In analysis of 2,000 people who sustained a head injury, women were found to be more likely than men to still have some symptoms a year later.
These included memory and concentration problems, alongside headaches, dizziness or fatigue.
Women between the ages of 35 and 49 typically had worse symptoms than both younger and older women, the research found.
The study revealed that in other traumatic injuries, men and women’s recovery times were similar – the main area of disparity was in brain injuries.
While this research cannot answer the question as to why this happens, says lead researcher Professor Harvey Levin, from Baylor College of Medicine in Houston – it is possible, he says, that chronic inflammation in the brain tissue or hormonal influences play a role.
The brain has receptors for oestrogen, and previous research has indicated that women who sustain concussion at certain times in the menstrual cycle tend to have a slower recovery.
It also builds on previous research which has also pointed to sex differences in concussion recovery.
Writing an accompanying piece to the study, which was published in JAMA Network Open, Martina Anto-Ocrah, an assistant professor of emergency medicine and neurology at the University of Rochester Medical Center, says it strengthens the case that women’s slower recovery is related to concussion.

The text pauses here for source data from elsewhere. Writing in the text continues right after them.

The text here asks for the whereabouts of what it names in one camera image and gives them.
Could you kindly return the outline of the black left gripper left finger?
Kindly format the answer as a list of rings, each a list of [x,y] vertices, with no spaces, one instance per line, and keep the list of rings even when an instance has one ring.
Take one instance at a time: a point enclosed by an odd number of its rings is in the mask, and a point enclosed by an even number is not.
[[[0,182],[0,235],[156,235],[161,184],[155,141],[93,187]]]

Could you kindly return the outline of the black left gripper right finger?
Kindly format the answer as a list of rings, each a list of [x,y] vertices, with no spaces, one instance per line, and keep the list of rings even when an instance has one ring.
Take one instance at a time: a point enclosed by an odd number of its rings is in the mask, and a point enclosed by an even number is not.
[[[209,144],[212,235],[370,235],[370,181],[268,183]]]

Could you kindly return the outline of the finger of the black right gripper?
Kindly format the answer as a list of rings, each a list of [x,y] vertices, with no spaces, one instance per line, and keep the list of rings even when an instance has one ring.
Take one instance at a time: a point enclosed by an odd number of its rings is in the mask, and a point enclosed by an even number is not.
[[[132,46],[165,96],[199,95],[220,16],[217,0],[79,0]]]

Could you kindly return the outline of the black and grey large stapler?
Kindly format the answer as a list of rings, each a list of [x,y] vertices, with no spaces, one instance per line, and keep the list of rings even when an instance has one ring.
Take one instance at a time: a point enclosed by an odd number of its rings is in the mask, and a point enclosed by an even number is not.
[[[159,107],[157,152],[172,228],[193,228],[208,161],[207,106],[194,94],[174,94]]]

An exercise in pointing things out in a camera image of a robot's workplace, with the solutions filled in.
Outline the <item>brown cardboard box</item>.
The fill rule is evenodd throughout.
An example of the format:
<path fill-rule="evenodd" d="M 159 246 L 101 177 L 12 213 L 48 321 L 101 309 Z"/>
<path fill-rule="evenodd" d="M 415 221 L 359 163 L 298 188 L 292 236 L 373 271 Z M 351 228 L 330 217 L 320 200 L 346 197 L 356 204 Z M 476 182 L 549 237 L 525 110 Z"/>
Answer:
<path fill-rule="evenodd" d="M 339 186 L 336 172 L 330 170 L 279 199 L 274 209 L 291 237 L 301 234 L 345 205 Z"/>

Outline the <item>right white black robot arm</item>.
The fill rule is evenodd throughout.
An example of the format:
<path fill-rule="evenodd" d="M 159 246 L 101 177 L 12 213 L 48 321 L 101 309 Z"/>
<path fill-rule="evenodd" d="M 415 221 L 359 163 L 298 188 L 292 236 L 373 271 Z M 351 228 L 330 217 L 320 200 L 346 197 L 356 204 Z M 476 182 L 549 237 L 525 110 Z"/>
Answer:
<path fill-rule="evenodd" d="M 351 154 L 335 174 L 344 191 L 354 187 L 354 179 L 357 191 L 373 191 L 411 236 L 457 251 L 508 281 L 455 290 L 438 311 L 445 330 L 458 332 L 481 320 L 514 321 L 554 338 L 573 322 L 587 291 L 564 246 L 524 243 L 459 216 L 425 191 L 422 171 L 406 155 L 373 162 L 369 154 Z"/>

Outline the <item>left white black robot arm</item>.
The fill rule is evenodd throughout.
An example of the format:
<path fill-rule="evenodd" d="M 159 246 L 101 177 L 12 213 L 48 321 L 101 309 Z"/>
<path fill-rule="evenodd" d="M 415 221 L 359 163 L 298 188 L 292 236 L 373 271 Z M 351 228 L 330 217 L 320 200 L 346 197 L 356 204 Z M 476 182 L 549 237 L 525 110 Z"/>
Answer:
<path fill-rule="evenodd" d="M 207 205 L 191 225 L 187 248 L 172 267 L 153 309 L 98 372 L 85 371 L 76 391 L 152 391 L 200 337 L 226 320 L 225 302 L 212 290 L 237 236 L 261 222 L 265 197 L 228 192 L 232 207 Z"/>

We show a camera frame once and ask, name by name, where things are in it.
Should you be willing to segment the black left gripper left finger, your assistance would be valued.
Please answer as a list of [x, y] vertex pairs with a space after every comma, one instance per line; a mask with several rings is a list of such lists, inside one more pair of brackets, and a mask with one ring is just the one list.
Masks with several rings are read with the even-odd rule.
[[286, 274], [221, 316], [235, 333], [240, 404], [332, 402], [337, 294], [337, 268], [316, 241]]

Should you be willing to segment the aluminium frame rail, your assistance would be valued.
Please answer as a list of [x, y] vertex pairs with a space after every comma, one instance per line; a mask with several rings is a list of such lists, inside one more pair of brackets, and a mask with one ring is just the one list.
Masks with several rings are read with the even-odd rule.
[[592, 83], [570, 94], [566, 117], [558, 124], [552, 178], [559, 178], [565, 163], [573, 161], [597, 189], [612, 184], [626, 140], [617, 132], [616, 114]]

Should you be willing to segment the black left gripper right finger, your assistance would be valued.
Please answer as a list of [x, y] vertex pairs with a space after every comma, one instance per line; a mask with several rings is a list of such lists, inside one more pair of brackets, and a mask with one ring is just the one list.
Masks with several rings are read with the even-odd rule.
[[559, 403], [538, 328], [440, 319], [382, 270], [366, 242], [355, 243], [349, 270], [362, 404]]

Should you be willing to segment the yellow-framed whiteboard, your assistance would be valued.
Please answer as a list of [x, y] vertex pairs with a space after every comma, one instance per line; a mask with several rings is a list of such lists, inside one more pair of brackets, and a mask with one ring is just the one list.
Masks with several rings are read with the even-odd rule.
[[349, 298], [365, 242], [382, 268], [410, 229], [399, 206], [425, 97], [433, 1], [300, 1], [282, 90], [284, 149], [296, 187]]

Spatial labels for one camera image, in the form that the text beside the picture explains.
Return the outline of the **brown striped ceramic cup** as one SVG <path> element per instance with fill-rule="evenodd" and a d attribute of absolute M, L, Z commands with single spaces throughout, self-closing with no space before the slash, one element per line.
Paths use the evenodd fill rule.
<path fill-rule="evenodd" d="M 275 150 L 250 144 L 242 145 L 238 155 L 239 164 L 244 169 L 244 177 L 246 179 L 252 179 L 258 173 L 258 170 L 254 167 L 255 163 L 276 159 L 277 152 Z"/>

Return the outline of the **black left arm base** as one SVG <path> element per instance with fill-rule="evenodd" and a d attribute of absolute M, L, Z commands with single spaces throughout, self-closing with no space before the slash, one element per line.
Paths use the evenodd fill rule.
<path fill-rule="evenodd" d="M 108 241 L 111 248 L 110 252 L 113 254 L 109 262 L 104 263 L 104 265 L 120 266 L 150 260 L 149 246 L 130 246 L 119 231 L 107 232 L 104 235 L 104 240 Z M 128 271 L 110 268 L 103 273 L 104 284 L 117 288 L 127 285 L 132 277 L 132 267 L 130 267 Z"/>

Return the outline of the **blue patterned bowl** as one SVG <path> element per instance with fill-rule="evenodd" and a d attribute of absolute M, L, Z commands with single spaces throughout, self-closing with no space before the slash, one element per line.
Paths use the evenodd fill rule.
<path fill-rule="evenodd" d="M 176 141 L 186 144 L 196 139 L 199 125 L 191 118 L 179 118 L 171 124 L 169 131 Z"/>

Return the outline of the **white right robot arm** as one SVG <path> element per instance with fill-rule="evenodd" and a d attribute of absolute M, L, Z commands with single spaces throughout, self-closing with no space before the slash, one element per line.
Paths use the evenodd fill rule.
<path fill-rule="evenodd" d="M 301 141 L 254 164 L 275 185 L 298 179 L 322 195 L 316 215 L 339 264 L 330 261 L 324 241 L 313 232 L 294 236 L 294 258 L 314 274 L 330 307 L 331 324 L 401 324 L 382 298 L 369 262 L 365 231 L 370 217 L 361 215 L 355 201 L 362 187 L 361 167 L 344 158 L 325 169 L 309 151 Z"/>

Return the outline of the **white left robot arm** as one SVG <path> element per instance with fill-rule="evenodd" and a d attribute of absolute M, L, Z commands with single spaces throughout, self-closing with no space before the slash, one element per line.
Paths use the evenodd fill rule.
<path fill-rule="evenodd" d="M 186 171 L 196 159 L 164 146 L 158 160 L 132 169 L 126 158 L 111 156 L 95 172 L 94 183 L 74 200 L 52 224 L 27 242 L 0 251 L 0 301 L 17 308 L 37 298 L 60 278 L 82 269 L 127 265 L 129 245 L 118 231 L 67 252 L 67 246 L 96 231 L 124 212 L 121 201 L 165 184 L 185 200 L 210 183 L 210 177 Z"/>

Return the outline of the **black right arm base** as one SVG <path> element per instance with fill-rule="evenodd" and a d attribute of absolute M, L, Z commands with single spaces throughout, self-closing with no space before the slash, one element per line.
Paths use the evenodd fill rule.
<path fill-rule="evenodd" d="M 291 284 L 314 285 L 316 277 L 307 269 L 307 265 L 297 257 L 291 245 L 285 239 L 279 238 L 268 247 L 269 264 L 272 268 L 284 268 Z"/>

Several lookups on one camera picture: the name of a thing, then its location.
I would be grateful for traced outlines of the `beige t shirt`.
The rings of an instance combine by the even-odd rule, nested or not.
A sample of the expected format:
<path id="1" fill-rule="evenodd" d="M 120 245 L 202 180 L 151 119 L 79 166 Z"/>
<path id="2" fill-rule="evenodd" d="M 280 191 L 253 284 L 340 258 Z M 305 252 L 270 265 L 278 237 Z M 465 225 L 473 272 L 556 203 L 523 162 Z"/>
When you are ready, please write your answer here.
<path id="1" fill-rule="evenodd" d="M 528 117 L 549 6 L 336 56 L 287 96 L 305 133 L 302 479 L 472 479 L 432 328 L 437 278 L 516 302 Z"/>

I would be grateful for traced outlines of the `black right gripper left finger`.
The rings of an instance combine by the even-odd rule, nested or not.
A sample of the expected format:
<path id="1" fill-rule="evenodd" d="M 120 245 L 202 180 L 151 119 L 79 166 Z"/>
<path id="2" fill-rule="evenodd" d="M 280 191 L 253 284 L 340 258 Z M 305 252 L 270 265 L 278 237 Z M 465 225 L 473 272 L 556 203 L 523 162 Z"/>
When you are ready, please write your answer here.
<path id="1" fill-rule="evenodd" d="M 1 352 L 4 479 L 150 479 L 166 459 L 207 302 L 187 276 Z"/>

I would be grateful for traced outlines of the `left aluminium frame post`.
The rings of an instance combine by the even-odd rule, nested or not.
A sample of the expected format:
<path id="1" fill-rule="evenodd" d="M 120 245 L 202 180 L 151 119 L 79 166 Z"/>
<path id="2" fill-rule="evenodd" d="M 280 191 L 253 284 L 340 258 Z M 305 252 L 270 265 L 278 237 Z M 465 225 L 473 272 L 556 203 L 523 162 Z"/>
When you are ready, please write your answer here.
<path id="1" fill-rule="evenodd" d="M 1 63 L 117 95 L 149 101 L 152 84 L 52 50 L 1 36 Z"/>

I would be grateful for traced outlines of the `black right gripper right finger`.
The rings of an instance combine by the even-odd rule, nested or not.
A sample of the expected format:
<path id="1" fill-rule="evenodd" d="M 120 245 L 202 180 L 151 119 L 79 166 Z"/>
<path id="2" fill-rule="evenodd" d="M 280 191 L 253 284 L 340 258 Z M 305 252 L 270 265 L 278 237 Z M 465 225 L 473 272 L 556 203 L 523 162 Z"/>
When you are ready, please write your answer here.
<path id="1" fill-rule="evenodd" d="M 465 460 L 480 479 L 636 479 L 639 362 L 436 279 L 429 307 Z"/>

“We expect most patients to recover within weeks,” Anto-Ocrah says, adding that about 90 per cent have largely recovered within three months.
But in the study, women did have higher rates of depression and anxiety diagnoses before the concussion, compared to men. And those are risk factors for prolonged concussion symptoms, Anto-Ocrah adds.
However, the researchers accounted for depression and anxiety, and those diagnoses did not seem to explain women’s more persistent symptoms.
Some women, Anto-Ocrah says, encounter scepticism when they tell their doctor they are still having concussion symptoms many months after the injury.
“This is additional proof that it’s not all in your head,” she adds.